Tom was the super for the arco severn/tyne/thames,he retired some years ago now,I was in wallsend drydock with the arco severn,we were having our tank tops replaced in the forward pump room and some double bottoms replaced,tom was super then. (Applause)


----------



## tabnab44

*Propellor trouble at Aveiro*

Ay Sandman ! were you on the ARCO SEVERN while she was out in Portugal ?
She had about 7 weeks laid alongside ...it was terrible never known a trip like it I hear she's dredging down the GULF now .By the way there are some great Merchant Navy Car Stickers on ebay now ....and if you havent worked out who I am check this out ..it should remind you...(Cloud)


----------



## excadet

Served in Arco Scheldt, and a few others in 76-77, places visited Roscoff, 
Shoreham, Silvertown, Marine Parade Southampton, Drydock in Falmouth,
Felixtowe, Vlissingen, and many others, had propeller trouble as well.


----------



## Ian

*portuguese campaign Hanson*

I was on the portuguese campaign with the arco severn and arco dart also i remember the proppellor damage on the severn, bye the way tab-nab who are you ?????


peter
porto-pete----


----------



## tabnab44

*How am I ?*

Well Peter..... as they say in the LITTLE BRITAIN series... "I'M A LADY"...
I could have been the 2nd Mate or more likely the cook ... 
for sercurity reasons I have to remain enonumouse ... (Read)


----------



## awateah2

I sailed with them before they were ARCO in fact before they were AMEY. Originally owned by Paul Penfold from the Barnham area. They were the 'Leryn' & 'Lantyan' ex empire 'Gloucester' Colliers became 'Pen Arun' and 'Pen Adur'. 'Pen Itchen'ex Shell Mex tanker 'Ben Hebden', 'Pen Dart' ex 'Sand Dart' and the 'Pen Avon' built at Appledore


----------



## Ian

Tabnab.
I hav,nt got a bloody clue, come on who are you ???? man or woman or what

Peter..


----------



## theaskew

I sailed with Arco Marine.On the Scheldt.Thames.Tyne,Severn
Dee.also on the Cambrae.Joined the Dee new in Rotterdam.
A week on the Humber (Laid up) Spent most of my time on
the Dee,was with the company nine years.
Regards Artie


----------



## stoneleigh

*Arco Dart*



Mick quinn said:


> Does anybody else admit to being an old "ARCO" MAN? I served on the Arco Severn in 1975/6 dredging mostly off Great Yarmouth but also up the "River" taking cargoes to mostly France and Belgium. She was a good ship, fairly new and the overtime was enormous, I earned much more in overtime than basic (although don't tell the missus that!) There was also cargo bonuses in those days, for an AB I was quite a rich man. Worked 6 weeks on, 1 week off for a while but then changed to 2 weeks on, 1 week off when back in UK waters. The Company had a quay in Southampton at one stage and we helped bring the aggregate in for what is now the M27 motorway and the new bridge which replaced the old chain ferry.
> 
> Served on the Arco Dart for a very short spell, not sorry to leave her very unhappy ship and very old. Dredged mostly in the Solent/Channel off Littlehampton and ran into South Coast ports.

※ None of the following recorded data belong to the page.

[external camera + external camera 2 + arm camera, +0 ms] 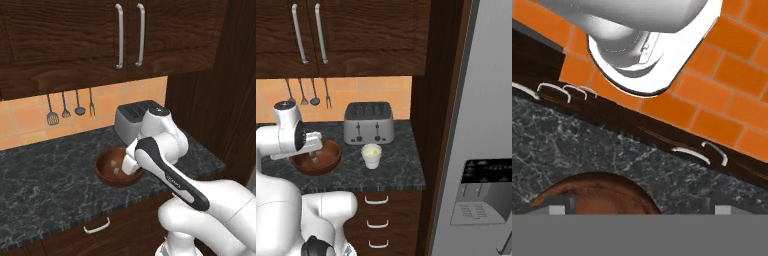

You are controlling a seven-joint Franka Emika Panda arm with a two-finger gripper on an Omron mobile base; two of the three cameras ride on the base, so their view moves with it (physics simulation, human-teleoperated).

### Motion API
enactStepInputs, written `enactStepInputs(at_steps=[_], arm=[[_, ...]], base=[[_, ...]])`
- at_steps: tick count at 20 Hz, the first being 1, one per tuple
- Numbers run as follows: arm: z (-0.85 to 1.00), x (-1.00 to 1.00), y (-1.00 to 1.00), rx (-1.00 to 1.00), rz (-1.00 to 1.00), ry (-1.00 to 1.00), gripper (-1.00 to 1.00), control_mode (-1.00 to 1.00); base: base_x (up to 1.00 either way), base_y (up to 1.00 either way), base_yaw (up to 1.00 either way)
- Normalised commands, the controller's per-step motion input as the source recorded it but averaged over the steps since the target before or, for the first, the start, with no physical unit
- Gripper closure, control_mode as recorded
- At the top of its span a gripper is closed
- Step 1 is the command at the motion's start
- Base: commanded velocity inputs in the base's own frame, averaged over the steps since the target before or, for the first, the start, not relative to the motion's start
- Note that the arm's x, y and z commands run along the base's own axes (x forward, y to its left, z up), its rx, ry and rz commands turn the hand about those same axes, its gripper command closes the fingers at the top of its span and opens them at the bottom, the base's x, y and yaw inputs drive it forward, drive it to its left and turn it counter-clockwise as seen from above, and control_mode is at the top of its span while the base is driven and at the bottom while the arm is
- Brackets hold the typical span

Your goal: Grab a lemon wedge from the fridge and one ice cube from the ice bowl, and put them in the glass of lemonade.

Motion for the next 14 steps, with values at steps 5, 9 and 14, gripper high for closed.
enactStepInputs(at_steps=[5, 9, 14], arm=[[-0.02, 0.29, 0.14, 0.0, 0.04, 0.0, -1.0, -1.0], [-0.14, 0.24, 0.0, 0.0, -0.01, -0.01, -1.0, -1.0], [-0.46, 0.14, 0.13, -0.02, -0.15, 0.0, -1.0, -1.0]], base=[[0.0, 0.0, 0.0], [0.0, 0.0, 0.0], [0.0, 0.0, 0.0]])
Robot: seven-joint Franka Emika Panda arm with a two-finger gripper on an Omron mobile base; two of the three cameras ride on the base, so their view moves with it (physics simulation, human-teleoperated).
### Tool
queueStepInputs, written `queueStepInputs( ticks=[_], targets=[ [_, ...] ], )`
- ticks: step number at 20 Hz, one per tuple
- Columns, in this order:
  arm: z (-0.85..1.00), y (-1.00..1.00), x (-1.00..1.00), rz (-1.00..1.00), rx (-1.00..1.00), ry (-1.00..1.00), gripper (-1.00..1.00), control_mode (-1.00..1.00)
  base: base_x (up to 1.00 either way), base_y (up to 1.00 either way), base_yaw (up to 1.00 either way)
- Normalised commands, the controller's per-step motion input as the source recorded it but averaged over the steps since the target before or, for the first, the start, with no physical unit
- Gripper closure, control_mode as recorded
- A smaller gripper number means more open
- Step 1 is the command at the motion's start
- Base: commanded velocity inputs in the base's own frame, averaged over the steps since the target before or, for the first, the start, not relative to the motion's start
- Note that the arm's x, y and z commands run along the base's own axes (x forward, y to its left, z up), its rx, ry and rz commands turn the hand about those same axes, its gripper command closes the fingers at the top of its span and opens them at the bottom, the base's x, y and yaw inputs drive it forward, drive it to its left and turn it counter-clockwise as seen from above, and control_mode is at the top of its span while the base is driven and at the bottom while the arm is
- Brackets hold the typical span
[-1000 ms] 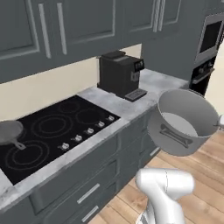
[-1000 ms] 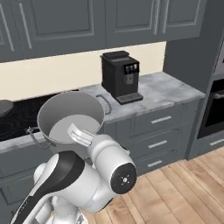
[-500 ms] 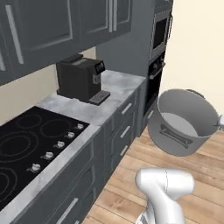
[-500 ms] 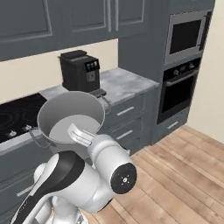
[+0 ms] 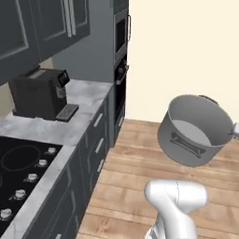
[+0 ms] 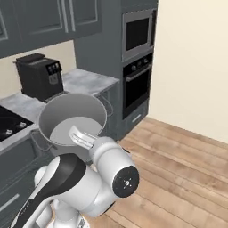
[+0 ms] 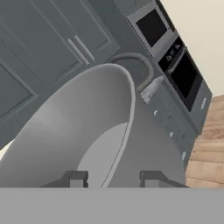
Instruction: Move the pot and pan from the stove into the sink.
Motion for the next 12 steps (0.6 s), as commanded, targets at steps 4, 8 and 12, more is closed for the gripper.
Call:
queueStepInputs(
  ticks=[4,8,12],
  targets=[
    [0.0,0.0,0.0,0.0,0.0,0.0,1.0,1.0,0.0,-0.07,-0.47],
    [0.0,0.0,0.0,0.0,0.0,0.0,1.0,1.0,0.0,-0.05,-0.46],
    [0.0,0.0,0.0,0.0,0.0,0.0,1.0,1.0,-0.03,-0.06,-0.43]
  ],
)
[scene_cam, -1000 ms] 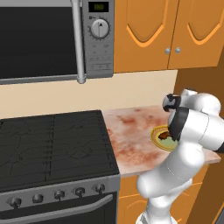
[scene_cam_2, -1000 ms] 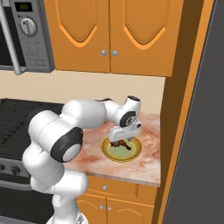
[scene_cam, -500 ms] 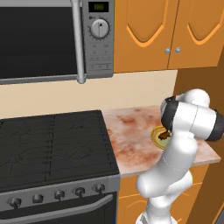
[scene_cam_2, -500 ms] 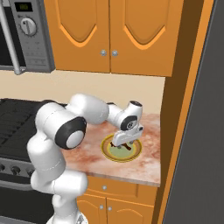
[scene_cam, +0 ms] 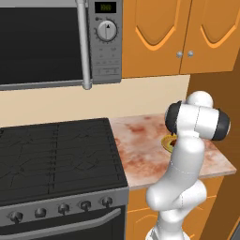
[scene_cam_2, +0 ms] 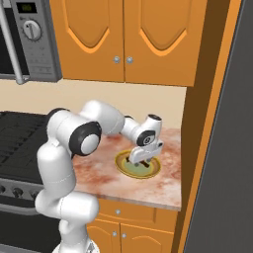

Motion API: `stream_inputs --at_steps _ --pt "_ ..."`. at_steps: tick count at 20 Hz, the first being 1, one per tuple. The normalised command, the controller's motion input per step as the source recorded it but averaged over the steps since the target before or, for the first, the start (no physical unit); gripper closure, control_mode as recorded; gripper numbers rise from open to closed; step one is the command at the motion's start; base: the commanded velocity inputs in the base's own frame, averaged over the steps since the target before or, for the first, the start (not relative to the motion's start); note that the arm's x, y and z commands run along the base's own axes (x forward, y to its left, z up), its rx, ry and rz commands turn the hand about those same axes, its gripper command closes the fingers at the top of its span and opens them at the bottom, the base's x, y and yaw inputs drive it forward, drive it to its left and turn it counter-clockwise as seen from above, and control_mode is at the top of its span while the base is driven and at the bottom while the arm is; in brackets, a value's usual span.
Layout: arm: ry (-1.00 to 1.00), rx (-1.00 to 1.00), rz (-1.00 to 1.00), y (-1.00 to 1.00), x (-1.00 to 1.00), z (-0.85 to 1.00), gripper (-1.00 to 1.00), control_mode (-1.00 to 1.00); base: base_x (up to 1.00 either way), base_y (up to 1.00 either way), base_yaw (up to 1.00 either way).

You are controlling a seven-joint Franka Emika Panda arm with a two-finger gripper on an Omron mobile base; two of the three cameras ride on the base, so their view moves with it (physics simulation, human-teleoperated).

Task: Place the chicken drumstick on the counter behind the older chicken drumstick on the same shelf of the fridge to maintain FIFO order. Close the fridge door when finished.

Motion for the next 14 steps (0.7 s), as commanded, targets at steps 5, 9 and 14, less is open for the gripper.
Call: stream_inputs --at_steps 5,9,14 --pt "0.0 -0.01 0.0 0.0 0.12 -0.17 -1.0 -1.0 0.0 0.0 0.0" --pt "0.0 -0.09 0.0 0.08 -0.2 -0.27 1.0 -1.0 0.0 0.0 0.0" --pt "-0.03 -0.05 0.0 0.03 -0.27 -0.04 1.0 -1.0 0.0 0.0 0.0"
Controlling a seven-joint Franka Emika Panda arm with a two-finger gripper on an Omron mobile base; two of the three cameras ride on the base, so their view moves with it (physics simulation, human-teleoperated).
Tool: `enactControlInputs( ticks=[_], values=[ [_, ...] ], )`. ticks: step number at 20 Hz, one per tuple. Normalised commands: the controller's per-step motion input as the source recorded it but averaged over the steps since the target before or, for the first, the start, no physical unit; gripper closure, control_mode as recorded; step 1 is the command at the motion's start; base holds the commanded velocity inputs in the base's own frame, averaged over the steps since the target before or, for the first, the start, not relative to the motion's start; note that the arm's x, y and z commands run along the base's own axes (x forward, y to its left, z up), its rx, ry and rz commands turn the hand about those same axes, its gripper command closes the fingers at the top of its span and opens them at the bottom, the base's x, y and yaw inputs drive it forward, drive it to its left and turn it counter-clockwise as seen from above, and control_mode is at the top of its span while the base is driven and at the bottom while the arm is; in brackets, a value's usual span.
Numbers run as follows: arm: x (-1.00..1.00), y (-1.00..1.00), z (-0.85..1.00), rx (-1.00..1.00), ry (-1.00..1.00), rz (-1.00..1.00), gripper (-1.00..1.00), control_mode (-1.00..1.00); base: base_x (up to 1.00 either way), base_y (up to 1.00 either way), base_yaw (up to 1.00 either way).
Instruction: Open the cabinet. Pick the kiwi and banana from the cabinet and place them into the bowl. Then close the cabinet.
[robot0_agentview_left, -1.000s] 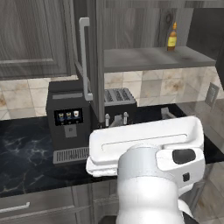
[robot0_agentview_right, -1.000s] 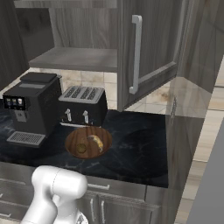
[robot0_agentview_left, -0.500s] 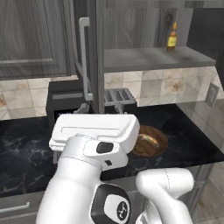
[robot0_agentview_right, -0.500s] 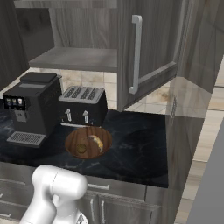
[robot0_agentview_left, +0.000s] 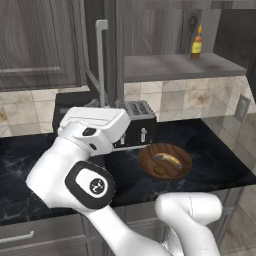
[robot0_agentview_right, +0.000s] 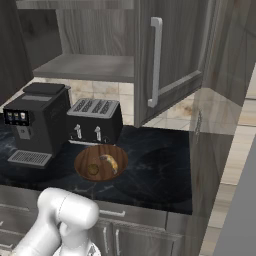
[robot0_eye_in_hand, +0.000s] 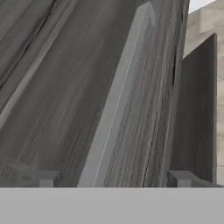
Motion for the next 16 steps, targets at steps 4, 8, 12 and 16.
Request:
enactControlInputs(
  ticks=[4, 8, 12, 16],
  values=[
    [1.00, -0.27, -0.26, 0.00, 0.00, -0.29, -1.00, -1.00, 0.00, 0.00, 0.00],
    [1.00, -0.58, -0.42, 0.00, 0.00, -0.27, -1.00, -1.00, 0.00, 0.00, 0.00],
    [1.00, -0.80, -0.53, 0.00, 0.00, -0.21, -1.00, -1.00, 0.00, 0.00, 0.00],
    [1.00, -0.96, -0.61, 0.00, 0.00, -0.11, -1.00, -1.00, 0.00, 0.00, 0.00]
  ],
)
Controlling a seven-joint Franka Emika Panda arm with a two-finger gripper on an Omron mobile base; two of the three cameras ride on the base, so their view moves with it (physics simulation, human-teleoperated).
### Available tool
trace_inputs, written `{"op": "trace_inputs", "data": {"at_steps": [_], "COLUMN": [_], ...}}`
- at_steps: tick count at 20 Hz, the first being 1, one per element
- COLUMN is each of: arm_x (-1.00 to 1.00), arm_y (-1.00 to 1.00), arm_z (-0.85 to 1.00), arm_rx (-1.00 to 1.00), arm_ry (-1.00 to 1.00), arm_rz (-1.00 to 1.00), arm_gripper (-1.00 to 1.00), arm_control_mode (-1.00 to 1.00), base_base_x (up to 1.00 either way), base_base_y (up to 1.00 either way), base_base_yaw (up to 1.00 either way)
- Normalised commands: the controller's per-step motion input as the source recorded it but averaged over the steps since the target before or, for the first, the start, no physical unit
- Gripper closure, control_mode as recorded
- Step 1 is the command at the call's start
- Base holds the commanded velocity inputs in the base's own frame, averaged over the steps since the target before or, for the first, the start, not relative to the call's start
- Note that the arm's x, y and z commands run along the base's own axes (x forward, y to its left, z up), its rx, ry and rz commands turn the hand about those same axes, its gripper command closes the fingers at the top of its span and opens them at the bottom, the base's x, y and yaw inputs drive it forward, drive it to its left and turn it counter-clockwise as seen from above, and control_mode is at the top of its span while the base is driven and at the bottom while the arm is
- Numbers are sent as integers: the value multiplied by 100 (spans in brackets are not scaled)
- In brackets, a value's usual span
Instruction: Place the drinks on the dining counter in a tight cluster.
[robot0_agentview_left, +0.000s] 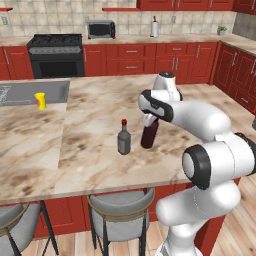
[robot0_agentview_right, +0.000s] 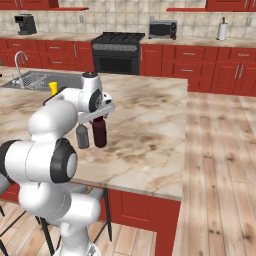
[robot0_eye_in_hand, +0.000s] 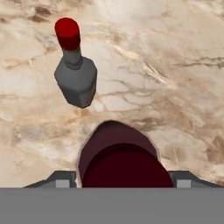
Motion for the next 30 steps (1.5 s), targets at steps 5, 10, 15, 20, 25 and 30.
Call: {"op": "trace_inputs", "data": {"at_steps": [5, 10, 15, 20, 25, 30], "arm_x": [25, -9, -1, 0, 0, 10], "arm_y": [12, 5, 1, 0, 0, 0], "arm_z": [-25, -2, -10, -28, -14, -1], "arm_rx": [-1, -5, -6, 0, 0, -2], "arm_ry": [0, 0, 1, 0, 0, -1], "arm_rz": [3, 1, 0, 0, 0, 0], "arm_gripper": [100, 100, 100, 100, 100, 100], "arm_control_mode": [-100, -100, -100, -100, -100, -100], "base_base_x": [0, 0, 0, 0, 0, 0], "base_base_y": [0, 0, 0, 0, 0, 0], "base_base_yaw": [0, 0, 0, 0, 0, 0]}}
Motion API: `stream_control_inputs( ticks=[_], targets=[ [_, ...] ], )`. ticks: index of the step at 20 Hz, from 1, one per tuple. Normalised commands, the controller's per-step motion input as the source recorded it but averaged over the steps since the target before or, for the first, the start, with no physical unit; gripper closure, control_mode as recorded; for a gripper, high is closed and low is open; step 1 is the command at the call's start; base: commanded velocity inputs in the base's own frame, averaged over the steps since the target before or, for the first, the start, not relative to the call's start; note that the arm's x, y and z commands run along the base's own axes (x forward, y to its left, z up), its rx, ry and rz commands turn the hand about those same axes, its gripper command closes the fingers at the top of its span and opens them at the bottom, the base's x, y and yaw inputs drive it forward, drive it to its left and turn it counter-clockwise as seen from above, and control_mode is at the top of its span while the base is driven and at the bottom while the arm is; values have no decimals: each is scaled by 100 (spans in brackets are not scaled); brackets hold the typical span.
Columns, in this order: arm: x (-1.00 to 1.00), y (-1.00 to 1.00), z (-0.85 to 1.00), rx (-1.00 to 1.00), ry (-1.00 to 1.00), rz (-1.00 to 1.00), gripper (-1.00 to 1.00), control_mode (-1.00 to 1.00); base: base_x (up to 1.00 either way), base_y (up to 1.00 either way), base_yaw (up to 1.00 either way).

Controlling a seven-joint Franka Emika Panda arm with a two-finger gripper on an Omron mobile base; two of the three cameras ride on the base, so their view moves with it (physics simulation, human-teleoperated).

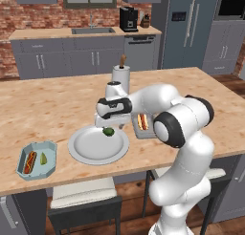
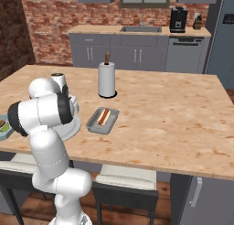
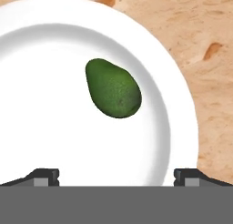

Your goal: Place one cooked food and one vegetable from the large plate to each tupperware container.

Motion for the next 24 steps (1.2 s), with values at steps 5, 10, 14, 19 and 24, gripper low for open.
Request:
stream_control_inputs(
  ticks=[5,10,14,19,24],
  targets=[
    [6,1,-20,0,-2,2,-100,-100,0,0,0],
    [14,4,-11,0,-1,3,-100,-100,0,0,0],
    [19,3,-6,0,0,3,-100,-100,0,0,0],
    [17,1,-10,0,0,3,-100,-100,0,0,0],
    [7,3,-14,0,0,2,-100,-100,0,0,0]
  ],
)
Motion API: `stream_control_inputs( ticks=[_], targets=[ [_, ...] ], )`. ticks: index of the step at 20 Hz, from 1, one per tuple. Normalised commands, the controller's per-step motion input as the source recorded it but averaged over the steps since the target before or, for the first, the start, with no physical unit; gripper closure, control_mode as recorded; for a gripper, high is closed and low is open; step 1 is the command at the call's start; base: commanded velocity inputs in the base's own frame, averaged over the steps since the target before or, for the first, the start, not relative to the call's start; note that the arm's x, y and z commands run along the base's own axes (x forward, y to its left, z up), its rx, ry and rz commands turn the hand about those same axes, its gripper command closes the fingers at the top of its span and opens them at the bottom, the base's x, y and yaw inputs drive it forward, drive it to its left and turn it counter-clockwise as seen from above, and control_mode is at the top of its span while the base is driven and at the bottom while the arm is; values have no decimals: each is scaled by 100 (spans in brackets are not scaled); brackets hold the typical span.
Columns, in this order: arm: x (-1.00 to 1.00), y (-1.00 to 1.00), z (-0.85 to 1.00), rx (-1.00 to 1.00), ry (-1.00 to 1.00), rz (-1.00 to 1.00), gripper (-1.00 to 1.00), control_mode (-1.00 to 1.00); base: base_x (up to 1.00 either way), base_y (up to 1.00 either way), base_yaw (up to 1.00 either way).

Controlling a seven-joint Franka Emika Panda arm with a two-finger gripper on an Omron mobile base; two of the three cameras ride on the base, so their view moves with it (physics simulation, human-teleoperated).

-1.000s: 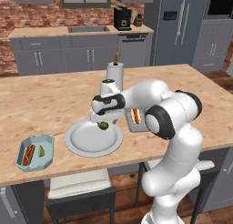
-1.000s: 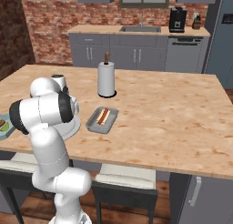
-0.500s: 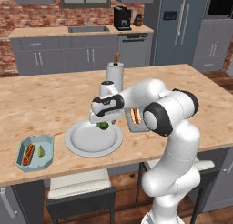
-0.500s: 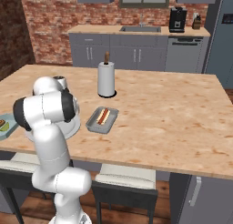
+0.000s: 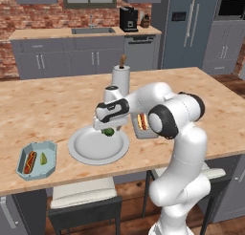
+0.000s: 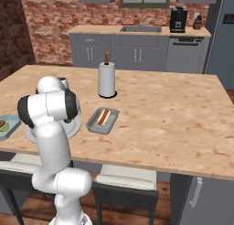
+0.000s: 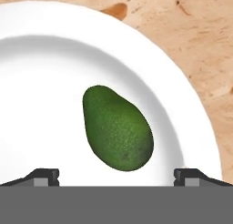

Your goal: Place one cooked food and one vegetable from the large plate to each tupperware container.

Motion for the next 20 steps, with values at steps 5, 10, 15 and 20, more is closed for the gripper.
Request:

Is this the Arco Dart built in 1990 you are talking about-Not as old as the Arco Severn surely?/


----------



## hobgoblin

*Arco*

Hi i done short time in arco severn about 1977 skipper came from padstow i think, then from january 1978 till november 1980 was in arco test visiting such hot spots!!!!! as cowes,portsmouth,bedhampton,littlehampton,portslade,newhaven,dover,whitstable,river stour . Then january1981 joined arco thames left september1981(Pint)


----------



## Jacktar1

Hi rock dodger..............I was relief master on the Amey 1 in 1973 dredging mainly in the Solent and discharging in Dover, Newhaven, Southampton and Shoreham. I believe that she was later renamed Arco Thames, Cheers Glan


----------



## awateah2

Was Bob Lake the regular Master that time ? and is he still with us ? Regards


----------



## Jacktar1

Hello awateah2.....yes, Bob Lake was the regular Master at that time, I left and went to another company, J.J.Riley and served aboard the "Stone Marshall", lost contact with Bob Lake....Cheers.....Glan


----------



## Abbeywood.

tabnab44 said:


> Ay Sandman ! were you on the ARCO SEVERN while she was out in Portugal ?
> She had about 7 weeks laid alongside ...it was terrible never known a trip like it I hear she's dredging down the GULF now .By the way there are some great Merchant Navy Car Stickers on ebay now ....and if you havent worked out who I am check this out ..it should remind you...(Cloud)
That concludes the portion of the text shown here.